Only explicit matches: With other routers, like http.ServeMux, a requested URL path could match multiple patterns. Therefore they have some awkward pattern priority rules, like longest match or first registered, first matched. By design of this router, a request can only match exactly one or no route. As a result, there are also no unintended matches, which makes it great for SEO and improves the user experience.

Stop caring about trailing slashes: Choose the URL style you like, the router automatically redirects the client if a trailing slash is missing or if there is one extra. Of course it only does so, if the new path has a handler. If you don't like it, you can turn off this behavior.

Path auto-correction: Besides detecting the missing or additional trailing slash at no extra cost, the router can also fix wrong cases and remove superfluous path elements (like ../ or //). Is CAPTAIN CAPS LOCK one of your users? HttpRouter can help him by making a case-insensitive look-up and redirecting him to the correct URL.

No more server crashes: You can set a PanicHandler to deal with panics occurring during handling a HTTP request. The router then recovers and lets the PanicHandler log what happened and deliver a nice error page.

Of course you can also set a custom NotFound handler and serve static files.

This is just a quick introduction, view the GoDoc for details.

Let's start with a trivial example:

package main

import (
    "fmt"
    "github.com/julienschmidt/httprouter"
    "net/http"
    "log"
)

func Index(w http.ResponseWriter, r *http.Request, _ httprouter.Params) {
    fmt.Fprint(w, "Welcome!\n")
}

func Hello(w http.ResponseWriter, r *http.Request, ps httprouter.Params) {
    fmt.Fprintf(w, "hello, %s!\n", ps.ByName("name"))
}

func main() {
    router := httprouter.New()
    router.GET("/", Index)
    router.GET("/hello/:name", Hello)

    log.Fatal(http.ListenAndServe(":8080", router))
}

As you can see, :name is a named parameter. The values are accessible via httprouter.Params, which is just a slice of httprouter.Params. You can get the value of a parameter either by its index in the slice, or by using the ByName(name) method: :name can be retrived by ByName("name").

Named parameters only match a single path segment:

Pattern: /user/:user

 /user/gordon              match
 /user/you                 match
 /user/gordon/profile      no match
 /user/                    no match

Note: Since this router has only explicit matches, you can not register static routes and parameters for the same path segment. For example you can not register the patterns /user/new and /user/:user for the same request method at the same time. The routing of different request methods is independent from each other.

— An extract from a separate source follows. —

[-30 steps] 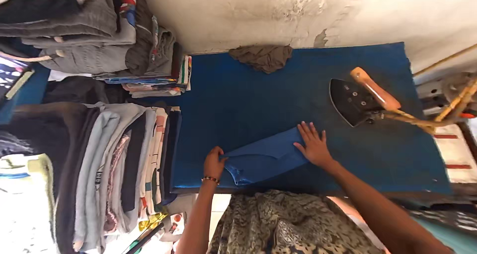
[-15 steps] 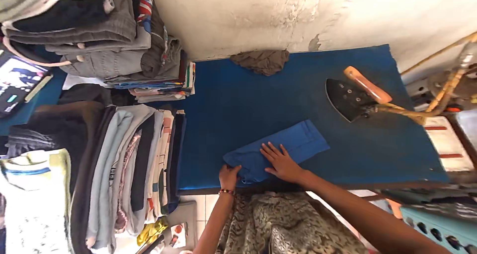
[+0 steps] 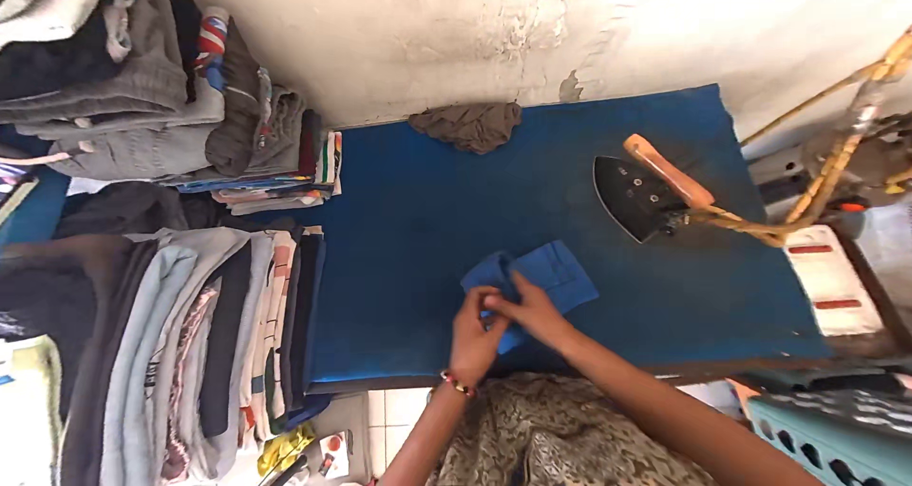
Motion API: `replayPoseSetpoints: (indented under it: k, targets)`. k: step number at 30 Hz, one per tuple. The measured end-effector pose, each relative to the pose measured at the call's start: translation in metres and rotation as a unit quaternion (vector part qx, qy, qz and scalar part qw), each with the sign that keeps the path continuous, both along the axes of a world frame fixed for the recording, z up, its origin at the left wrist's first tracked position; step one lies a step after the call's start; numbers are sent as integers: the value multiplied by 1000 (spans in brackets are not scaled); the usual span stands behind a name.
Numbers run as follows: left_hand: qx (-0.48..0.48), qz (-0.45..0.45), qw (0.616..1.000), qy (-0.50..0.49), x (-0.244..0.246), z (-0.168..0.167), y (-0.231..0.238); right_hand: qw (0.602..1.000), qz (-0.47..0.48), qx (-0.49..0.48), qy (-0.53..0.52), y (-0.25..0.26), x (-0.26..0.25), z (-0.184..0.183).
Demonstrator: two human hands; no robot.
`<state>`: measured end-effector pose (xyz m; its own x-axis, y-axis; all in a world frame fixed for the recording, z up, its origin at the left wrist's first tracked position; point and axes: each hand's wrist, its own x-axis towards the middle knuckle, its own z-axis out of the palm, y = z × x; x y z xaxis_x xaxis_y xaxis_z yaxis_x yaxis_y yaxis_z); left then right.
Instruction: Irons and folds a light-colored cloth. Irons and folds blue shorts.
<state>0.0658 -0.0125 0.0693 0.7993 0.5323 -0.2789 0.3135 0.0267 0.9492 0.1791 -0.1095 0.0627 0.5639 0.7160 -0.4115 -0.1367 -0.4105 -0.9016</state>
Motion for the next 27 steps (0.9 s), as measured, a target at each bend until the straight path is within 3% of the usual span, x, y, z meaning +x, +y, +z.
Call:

The second type are catch-all parameters and have the form *name. Like the name suggests, they match everything. Therefore they must always be at the end of the pattern:

Pattern: /src/*filepath

 /src/                     match
 /src/somefile.go          match
 /src/subdir/somefile.go   match

The router relies on a tree structure which makes heavy use of common prefixes, it is basically a compact prefix tree (or just Radix tree). Nodes with a common prefix also share a common parent. Here is a short example what the routing tree for the GET request method could look like:

Priority   Path             Handle
9          \                *<1>
3          ├s               nil
2          |├earch\         *<2>
1          |└upport\        *<3>
2          ├blog\           *<4>
1          |    └:post      nil
1          |         └\     *<5>
2          ├about-us\       *<6>
1          |        └team\  *<7>
1          └contact\        *<8>

Every *<num> represents the memory address of a handler function (a pointer). If you follow a path trough the tree from the root to the leaf, you get the complete route path, e.g \blog\:post\, where :post is just a placeholder (parameter) for an actual post name. Unlike hash-maps, a tree structure also allows us to use dynamic parts like the :post parameter, since we actually match against the routing patterns instead of just comparing hashes. As benchmarks show, this works very well and efficient.

Since URL paths have a hierarchical structure and make use only of a limited set of characters (byte values), it is very likely that there are a lot of common prefixes. This allows us to easily reduce the routing into ever smaller problems. Moreover the router manages a separate tree for every request method. For one thing it is more space efficient than holding a method->handle map in every single node, for another thing is also allows us to greatly reduce the routing problem before even starting the look-up in the prefix-tree.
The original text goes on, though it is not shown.